A new protective structure for the fourth block of the Chernobyl power plant has been installed in Ukraine. The new sarcophagus, officially dubbed “New Safe Confinement” (NBK), is designed to contain radiation in the block for 100 years.

The NBK is an arch-shaped structure 160 meters (525 feet) long, 257 meters (843 feet) wide, and 109 meters (358 feet) tall. It weighs 31,000 tons. The two halves of the arch were constructed separately and joined on site. The NBK had been under construction since 2008; it was initially expected to be completed in 2017, but its construction timeline has been delayed repeatedly.

The overall cost of the project was 1.5 billion euros ($1.69 billion); that cost grew by 500 million euros over the course of the construction process.

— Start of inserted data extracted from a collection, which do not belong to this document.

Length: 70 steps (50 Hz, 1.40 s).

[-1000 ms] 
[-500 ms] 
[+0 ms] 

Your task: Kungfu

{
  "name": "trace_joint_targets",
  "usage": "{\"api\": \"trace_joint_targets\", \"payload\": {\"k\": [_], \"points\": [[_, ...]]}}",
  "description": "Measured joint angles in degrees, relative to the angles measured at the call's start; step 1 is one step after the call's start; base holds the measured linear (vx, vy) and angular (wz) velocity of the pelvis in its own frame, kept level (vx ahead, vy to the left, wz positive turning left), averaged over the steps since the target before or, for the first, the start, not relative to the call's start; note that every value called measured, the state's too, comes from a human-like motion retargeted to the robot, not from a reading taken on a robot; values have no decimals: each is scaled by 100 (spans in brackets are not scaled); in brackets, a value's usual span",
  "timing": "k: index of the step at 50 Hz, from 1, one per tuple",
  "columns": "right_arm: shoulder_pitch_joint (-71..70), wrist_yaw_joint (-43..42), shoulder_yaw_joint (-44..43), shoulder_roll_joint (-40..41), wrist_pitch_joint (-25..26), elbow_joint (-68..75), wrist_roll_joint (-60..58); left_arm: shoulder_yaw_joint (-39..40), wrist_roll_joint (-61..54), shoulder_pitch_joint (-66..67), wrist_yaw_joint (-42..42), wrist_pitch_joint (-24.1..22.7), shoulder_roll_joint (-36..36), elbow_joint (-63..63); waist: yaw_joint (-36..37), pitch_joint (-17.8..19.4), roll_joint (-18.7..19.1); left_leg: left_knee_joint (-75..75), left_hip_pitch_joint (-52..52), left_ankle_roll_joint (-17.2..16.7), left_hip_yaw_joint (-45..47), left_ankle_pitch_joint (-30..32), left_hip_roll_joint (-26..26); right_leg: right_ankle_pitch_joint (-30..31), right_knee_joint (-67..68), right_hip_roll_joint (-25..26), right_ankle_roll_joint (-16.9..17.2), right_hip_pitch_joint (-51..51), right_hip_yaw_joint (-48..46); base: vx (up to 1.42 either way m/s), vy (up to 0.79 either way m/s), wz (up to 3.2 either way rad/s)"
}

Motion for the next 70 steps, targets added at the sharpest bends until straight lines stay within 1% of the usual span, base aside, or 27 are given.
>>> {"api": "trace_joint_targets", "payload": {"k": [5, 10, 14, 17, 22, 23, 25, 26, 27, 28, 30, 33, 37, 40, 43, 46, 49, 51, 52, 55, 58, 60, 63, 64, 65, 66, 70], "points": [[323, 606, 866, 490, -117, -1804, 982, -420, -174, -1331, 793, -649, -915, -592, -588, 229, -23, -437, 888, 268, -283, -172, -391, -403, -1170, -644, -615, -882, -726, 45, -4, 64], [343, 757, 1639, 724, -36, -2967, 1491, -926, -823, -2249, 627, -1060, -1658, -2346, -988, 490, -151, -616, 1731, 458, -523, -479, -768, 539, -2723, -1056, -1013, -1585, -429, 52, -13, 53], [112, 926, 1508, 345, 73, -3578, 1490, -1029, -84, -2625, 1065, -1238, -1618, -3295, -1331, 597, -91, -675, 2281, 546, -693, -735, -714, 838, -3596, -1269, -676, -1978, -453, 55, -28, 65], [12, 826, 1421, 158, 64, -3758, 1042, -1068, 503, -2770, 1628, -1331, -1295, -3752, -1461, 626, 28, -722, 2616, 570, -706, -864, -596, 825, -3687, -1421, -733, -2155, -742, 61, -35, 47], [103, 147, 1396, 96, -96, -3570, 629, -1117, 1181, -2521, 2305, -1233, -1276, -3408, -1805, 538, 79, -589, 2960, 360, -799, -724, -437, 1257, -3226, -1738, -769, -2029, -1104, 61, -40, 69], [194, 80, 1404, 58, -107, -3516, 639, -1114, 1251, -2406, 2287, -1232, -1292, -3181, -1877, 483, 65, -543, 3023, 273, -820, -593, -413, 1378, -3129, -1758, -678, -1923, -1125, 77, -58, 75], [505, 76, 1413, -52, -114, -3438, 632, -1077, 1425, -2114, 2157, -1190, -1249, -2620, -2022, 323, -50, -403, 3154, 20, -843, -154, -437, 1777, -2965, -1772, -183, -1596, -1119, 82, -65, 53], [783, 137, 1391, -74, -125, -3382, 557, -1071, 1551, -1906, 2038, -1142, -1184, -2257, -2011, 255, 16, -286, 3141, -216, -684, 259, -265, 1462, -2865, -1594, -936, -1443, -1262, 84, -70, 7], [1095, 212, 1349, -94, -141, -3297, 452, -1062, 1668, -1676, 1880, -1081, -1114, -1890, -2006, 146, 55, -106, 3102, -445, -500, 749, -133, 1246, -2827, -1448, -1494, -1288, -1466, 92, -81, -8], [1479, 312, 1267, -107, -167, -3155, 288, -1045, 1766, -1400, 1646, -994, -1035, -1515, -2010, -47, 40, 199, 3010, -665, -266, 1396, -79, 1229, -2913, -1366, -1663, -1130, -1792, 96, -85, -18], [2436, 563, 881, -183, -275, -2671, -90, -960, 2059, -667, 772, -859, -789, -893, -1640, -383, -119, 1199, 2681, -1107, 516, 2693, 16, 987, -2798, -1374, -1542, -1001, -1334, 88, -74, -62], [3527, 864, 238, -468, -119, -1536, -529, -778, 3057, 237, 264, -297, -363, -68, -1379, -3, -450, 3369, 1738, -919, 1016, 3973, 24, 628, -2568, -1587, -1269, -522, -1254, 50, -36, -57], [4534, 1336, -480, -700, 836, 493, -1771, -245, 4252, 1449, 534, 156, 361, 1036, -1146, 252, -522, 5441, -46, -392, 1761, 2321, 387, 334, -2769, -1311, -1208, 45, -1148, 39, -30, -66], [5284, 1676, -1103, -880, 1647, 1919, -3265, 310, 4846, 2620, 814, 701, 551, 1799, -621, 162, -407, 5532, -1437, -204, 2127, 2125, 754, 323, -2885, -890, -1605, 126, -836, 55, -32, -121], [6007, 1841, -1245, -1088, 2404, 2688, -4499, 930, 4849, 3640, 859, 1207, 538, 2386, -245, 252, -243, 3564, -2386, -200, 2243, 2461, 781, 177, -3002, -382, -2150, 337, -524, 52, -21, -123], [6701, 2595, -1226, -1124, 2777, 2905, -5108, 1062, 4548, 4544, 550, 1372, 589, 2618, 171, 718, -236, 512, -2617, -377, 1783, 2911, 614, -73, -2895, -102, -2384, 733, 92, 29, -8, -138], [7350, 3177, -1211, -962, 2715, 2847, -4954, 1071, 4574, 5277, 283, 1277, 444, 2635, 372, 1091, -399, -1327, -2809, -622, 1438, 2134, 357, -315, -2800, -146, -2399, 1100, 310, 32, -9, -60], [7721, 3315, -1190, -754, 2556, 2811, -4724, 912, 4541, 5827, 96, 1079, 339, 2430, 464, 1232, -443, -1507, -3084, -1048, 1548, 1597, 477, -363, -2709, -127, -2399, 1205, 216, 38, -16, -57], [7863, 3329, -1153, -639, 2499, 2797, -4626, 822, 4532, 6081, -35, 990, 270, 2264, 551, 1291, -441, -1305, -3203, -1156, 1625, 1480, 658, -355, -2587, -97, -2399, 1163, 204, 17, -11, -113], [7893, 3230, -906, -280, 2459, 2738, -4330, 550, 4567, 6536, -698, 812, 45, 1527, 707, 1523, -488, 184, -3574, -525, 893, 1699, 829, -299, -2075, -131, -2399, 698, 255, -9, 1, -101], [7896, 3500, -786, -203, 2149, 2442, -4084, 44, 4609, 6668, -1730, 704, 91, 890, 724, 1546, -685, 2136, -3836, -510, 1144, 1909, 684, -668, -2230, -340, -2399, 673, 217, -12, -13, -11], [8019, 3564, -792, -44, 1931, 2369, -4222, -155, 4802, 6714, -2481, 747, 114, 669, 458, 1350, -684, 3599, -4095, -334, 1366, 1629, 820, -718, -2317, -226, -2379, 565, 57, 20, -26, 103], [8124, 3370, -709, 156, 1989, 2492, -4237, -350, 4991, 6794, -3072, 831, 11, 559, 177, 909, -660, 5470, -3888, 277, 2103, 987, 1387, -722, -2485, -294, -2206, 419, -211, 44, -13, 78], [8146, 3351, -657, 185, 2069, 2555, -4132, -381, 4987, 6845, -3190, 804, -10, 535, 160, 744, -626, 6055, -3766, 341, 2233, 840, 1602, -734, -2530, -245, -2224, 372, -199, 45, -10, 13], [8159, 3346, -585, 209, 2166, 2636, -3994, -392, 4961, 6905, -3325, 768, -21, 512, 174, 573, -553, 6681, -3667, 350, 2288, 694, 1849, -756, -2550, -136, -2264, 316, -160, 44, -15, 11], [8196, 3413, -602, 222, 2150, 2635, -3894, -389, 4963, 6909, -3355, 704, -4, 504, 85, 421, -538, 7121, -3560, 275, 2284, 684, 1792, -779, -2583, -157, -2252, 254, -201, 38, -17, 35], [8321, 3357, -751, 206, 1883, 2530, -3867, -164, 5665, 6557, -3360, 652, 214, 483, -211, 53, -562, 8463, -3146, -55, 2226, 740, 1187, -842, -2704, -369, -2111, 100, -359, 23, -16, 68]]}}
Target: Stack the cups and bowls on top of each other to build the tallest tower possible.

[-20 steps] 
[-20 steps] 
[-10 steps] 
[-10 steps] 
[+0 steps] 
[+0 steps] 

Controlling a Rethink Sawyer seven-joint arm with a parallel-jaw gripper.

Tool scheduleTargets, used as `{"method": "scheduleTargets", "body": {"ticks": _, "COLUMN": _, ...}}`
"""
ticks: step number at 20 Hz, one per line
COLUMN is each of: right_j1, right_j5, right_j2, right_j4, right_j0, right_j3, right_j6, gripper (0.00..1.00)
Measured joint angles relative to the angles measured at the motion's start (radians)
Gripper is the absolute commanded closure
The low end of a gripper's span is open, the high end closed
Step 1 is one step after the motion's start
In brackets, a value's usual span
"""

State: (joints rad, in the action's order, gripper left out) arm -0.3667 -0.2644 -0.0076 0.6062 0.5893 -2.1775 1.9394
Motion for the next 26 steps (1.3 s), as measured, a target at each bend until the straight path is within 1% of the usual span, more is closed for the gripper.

That process was led by the Shelter Foundation, which was created by the G7 countries under the umbrella of the European Bank for Reconstruction and Development. The bank itself contributed approximately 700 million euros ($788 million) to the foundation while contributions from more than 40 countries covered the remainder of the NBK’s costs. Russia contributed 55 million euros ($61.9 million) to the project, and the European Union contributed 431 million euros ($485 million).

Prior to the NBK’s installation, radioactive emissions from block 4 of the Chernobyl station were contained by a sarcophagus called Shelter that was installed immediately following the Chernobyl nuclear disaster in 1986. Officials intended to replace Shelter after 20 years, but multiple efforts to remodel the structure lengthened its expected lifespan to 2023. The structure’s most important weakness was its potential for leaks: the total area of the gaps in the structure was more than 1,000 square meters (10,764 square feet).

Ukrainian President Volodymyr Zelenskyy announced during the NBK’s opening ceremony that he had signed an order turning Chernobyl into an open zone, which he said would “remove opportunities for small-time corruption” in the popular tourist area. The land around Chernobyl will now be far easier for tourists to access, and Zelenskyy’s order also canceled a ban on capturing video near the Chernobyl plant. According to Zelenskyy, the Ukrainian government intends to convert the Chernobyl Exclusion Zone into a “scientific and tourist magnet.”